▸ **Listed records**:
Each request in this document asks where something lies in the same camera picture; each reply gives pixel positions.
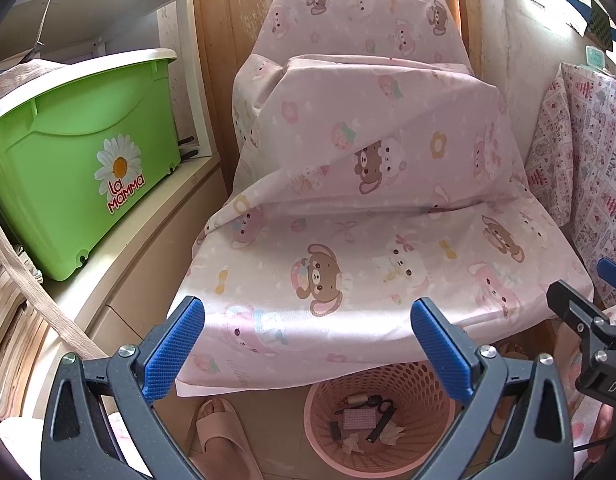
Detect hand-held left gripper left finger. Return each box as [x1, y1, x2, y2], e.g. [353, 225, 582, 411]
[40, 296, 209, 480]

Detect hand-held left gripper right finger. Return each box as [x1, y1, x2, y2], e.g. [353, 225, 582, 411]
[409, 297, 574, 480]

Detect pink plastic wastebasket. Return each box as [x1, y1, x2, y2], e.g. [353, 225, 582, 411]
[303, 360, 459, 476]

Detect black wrapper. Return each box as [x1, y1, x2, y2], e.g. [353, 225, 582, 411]
[365, 414, 397, 444]

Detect pink checked tissue pack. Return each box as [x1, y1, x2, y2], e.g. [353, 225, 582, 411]
[342, 407, 377, 432]

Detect beige cabinet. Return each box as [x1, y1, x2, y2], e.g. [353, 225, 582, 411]
[38, 155, 229, 441]

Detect patterned pink white cloth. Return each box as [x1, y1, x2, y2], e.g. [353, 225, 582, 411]
[527, 62, 616, 306]

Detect pink slipper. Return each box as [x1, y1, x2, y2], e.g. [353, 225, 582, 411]
[194, 397, 265, 480]

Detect pink bear printed sheet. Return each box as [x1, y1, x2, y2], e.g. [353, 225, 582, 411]
[175, 0, 596, 400]

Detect white printed cloth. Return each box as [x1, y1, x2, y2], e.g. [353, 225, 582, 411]
[0, 407, 138, 466]

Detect green storage box daisy sticker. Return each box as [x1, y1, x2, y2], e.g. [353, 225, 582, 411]
[0, 48, 183, 282]

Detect white cabinet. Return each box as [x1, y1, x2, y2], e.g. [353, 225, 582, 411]
[480, 0, 589, 161]

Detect colourful patchwork cloth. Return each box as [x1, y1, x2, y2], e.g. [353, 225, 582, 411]
[508, 0, 616, 53]

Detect beige woven cloth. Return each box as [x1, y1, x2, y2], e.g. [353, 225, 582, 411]
[0, 60, 68, 111]

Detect thin metal rod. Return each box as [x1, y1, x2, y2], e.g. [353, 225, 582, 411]
[32, 0, 61, 61]

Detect beige woven strap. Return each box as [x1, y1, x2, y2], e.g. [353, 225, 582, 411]
[0, 200, 106, 361]

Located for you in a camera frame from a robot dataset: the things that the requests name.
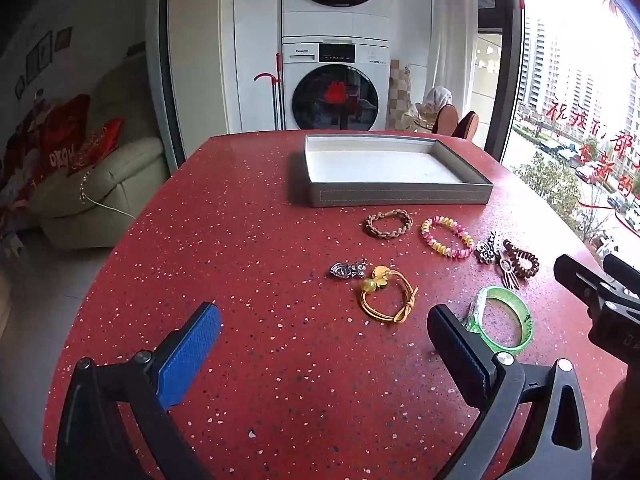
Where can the tree outside window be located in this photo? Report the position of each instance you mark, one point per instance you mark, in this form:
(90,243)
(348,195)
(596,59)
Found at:
(545,180)

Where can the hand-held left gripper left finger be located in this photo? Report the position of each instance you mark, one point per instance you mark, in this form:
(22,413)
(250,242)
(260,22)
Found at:
(190,355)

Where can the black window frame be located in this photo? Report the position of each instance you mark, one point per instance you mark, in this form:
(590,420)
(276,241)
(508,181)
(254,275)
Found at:
(507,60)

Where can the silver heart charm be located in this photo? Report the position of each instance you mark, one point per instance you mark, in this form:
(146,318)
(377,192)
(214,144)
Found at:
(345,270)

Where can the silver spiked hair clip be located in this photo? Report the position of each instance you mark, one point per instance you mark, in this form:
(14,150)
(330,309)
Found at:
(484,252)

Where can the white dryer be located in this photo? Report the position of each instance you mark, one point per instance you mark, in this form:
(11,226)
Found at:
(370,15)

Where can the checkered bag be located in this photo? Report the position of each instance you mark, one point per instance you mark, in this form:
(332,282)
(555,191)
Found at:
(400,90)

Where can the white washing machine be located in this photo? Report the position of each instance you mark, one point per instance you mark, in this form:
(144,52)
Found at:
(300,60)

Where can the white cloth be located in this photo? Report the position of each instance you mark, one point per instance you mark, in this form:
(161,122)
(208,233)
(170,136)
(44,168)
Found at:
(439,99)

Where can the green translucent bangle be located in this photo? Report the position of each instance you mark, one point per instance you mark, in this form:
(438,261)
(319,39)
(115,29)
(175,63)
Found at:
(472,320)

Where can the grey jewelry tray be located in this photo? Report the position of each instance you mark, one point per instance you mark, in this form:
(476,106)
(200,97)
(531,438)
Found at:
(400,195)

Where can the small red picture frame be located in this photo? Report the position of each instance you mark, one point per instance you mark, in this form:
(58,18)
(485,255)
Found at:
(63,40)

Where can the red printed cushion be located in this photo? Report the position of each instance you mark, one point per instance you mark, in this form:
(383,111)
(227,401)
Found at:
(62,135)

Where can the red embroidered cushion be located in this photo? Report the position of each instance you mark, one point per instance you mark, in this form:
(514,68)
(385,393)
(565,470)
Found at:
(102,142)

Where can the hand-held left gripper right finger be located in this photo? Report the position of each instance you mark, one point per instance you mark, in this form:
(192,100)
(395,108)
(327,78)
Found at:
(462,355)

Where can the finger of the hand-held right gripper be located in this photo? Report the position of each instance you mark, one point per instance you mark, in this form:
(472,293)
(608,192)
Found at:
(620,266)
(575,275)

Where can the white curtain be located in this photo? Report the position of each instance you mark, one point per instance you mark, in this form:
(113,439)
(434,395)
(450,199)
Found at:
(450,20)

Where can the red window lettering decal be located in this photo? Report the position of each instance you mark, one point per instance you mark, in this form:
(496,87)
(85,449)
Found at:
(595,152)

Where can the black door frame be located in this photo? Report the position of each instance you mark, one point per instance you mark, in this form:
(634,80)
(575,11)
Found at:
(170,60)

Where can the cream sofa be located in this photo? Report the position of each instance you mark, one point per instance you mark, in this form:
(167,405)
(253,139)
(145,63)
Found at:
(125,170)

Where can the large picture frame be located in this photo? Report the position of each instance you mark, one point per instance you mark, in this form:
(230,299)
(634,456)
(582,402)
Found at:
(40,55)

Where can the beige paper bag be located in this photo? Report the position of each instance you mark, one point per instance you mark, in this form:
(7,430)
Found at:
(415,120)

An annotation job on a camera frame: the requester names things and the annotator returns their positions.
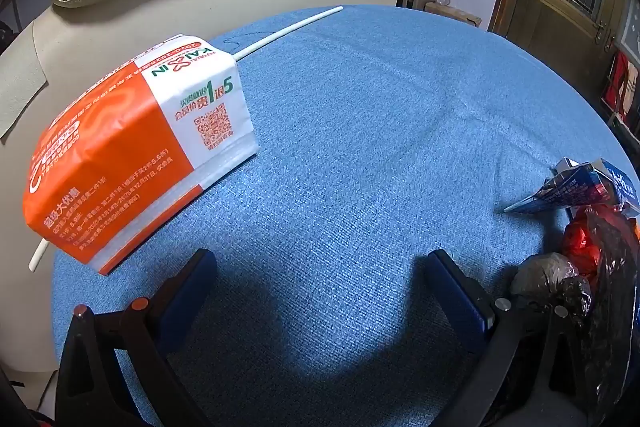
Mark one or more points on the grey paper ball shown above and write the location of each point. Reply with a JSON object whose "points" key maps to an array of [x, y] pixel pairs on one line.
{"points": [[545, 274]]}

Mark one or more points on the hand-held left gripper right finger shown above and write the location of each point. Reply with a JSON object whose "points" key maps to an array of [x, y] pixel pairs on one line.
{"points": [[457, 297]]}

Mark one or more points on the blue foil wrapper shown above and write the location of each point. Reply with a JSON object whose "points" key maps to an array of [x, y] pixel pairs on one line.
{"points": [[575, 189]]}

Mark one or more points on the blue tablecloth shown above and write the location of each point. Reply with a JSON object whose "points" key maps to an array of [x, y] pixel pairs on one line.
{"points": [[375, 132]]}

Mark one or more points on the black plastic bag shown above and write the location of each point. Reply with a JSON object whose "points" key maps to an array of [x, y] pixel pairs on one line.
{"points": [[615, 307]]}

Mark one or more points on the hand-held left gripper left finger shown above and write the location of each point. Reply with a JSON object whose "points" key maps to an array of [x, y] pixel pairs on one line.
{"points": [[187, 292]]}

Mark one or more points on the red garment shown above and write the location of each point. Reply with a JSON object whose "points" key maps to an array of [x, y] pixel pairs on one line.
{"points": [[620, 77]]}

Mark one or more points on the cardboard box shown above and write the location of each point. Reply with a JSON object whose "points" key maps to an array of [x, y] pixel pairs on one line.
{"points": [[455, 14]]}

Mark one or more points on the orange white tissue pack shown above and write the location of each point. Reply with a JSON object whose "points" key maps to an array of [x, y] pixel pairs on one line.
{"points": [[115, 147]]}

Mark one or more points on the thin white plastic stick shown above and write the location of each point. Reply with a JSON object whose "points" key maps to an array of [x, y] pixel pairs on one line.
{"points": [[290, 29]]}

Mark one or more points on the red plastic bag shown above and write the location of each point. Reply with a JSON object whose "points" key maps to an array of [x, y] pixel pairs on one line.
{"points": [[582, 232]]}

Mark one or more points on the wooden glass-panel double door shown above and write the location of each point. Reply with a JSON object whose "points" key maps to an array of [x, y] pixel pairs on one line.
{"points": [[550, 32]]}

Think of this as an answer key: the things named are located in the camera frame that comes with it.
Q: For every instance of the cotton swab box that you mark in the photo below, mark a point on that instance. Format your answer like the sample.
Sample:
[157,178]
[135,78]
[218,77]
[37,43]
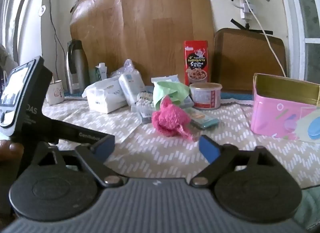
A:
[145,100]

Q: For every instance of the white cotton pad packet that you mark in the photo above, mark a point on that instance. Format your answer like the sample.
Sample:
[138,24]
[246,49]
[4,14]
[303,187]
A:
[131,85]

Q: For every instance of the black tape strip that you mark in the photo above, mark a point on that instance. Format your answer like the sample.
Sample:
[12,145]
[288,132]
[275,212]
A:
[261,32]
[237,23]
[74,5]

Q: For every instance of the pink tin box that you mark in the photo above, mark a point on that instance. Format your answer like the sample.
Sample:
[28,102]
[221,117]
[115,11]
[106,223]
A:
[270,112]

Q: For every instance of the large wood-look board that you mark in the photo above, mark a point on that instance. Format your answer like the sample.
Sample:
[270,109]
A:
[150,22]

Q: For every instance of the white printed mug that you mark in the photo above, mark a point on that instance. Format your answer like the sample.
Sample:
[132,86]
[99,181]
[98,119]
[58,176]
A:
[55,94]

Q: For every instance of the white window frame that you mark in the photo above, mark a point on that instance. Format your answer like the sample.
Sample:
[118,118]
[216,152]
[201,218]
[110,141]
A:
[290,10]

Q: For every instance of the clear plastic bag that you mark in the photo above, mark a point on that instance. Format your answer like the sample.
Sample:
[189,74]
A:
[127,66]

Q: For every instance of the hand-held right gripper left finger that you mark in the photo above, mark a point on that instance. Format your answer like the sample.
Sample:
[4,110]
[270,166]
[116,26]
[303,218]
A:
[105,146]

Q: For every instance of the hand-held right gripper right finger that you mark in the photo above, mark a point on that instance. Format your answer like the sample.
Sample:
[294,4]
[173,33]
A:
[208,149]

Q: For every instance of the white tissue pack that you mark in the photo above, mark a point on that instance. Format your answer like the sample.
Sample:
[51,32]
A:
[105,100]

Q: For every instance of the white wall hook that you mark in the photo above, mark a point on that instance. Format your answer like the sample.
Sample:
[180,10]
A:
[42,10]

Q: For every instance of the white curtain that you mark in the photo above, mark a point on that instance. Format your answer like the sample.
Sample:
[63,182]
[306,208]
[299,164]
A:
[25,22]

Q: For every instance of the red carton box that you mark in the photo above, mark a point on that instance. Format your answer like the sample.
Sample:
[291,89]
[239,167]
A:
[196,57]

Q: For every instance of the person's left hand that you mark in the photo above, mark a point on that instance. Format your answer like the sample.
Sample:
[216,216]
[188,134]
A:
[11,150]

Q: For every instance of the wet wipes pack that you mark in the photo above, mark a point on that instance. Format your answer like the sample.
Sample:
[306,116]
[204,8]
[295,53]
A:
[162,79]

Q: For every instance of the pink fluffy cloth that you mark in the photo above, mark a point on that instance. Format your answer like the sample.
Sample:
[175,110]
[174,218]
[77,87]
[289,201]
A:
[167,120]

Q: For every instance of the small grey packet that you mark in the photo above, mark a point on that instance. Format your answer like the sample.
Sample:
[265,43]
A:
[145,116]

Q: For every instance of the small brown board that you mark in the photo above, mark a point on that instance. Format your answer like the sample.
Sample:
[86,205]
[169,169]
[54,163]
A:
[245,60]

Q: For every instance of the stainless steel thermos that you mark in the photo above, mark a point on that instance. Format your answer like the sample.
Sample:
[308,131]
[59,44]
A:
[77,72]

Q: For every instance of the white power strip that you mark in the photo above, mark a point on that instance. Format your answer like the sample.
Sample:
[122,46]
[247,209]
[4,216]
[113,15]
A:
[245,7]

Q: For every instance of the teal flat packet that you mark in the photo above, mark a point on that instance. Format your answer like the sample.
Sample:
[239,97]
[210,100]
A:
[207,122]

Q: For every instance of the teal juice carton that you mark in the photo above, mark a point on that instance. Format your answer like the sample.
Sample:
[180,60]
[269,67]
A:
[101,74]

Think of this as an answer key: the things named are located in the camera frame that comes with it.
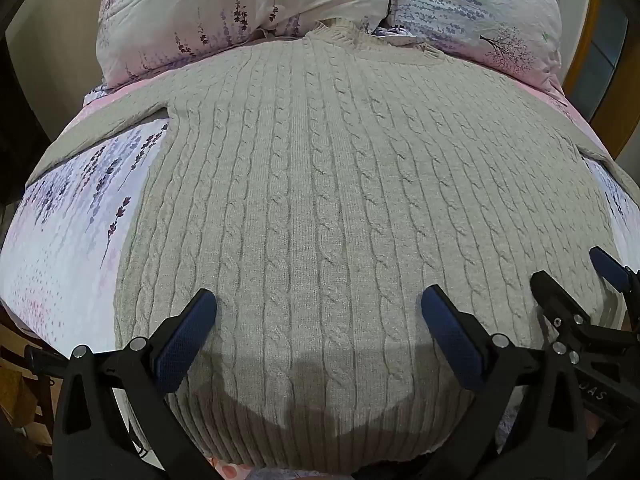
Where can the wooden headboard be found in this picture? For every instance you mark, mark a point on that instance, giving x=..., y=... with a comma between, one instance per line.
x=607, y=60

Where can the pink floral bed sheet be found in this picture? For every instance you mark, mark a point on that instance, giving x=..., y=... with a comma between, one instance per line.
x=70, y=225

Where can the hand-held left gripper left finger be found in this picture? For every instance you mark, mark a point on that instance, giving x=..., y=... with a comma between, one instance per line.
x=186, y=332

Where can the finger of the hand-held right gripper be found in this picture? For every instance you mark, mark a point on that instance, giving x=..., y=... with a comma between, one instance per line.
x=609, y=269
x=552, y=292

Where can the wooden bedside furniture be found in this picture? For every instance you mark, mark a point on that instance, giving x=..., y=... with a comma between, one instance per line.
x=22, y=385

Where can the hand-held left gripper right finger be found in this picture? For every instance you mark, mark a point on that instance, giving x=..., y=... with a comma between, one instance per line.
x=452, y=340

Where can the pale blue floral pillow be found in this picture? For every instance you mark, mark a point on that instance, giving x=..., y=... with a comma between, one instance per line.
x=475, y=5

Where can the white floral pillow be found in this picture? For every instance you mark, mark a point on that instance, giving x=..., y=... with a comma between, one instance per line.
x=225, y=5

▸ **Exercise**: Each line in the listing that contains "window" should be returned.

▸ **Response area**:
Where can the tree outside window be located in this photo? Report the position of each instance you mark, one point per instance you mark, in this form:
Where can the black window frame be located in this photo? Report the position of each instance you mark, one point per instance you mark, in this form:
Where can the red window lettering decal be located in this photo? Report the position of each instance you mark, one point per instance you mark, in this form:
Q: For every instance of the white window frame that you mark in the photo above, mark a point on that instance. Format your answer like the sample.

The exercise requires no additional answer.